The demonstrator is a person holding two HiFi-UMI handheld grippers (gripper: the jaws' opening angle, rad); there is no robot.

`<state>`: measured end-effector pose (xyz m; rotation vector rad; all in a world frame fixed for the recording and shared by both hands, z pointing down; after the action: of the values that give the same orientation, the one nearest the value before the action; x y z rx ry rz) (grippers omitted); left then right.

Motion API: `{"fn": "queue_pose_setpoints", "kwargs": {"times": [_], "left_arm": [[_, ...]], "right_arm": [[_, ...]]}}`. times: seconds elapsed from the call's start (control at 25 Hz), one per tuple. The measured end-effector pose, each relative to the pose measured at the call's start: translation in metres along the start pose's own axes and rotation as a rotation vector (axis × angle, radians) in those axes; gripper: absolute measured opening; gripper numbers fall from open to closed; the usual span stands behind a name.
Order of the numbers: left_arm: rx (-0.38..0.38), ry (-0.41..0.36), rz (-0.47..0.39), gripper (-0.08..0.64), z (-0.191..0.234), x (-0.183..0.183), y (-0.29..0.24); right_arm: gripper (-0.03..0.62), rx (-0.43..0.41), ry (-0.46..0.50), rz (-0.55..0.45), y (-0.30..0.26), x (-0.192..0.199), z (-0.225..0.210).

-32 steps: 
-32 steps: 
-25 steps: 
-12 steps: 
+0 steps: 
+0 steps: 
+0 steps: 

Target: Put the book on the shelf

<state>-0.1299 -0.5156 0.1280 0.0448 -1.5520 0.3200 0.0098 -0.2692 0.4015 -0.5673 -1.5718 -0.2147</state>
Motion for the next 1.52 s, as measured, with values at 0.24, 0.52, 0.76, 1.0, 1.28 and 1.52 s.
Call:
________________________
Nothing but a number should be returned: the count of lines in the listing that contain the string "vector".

2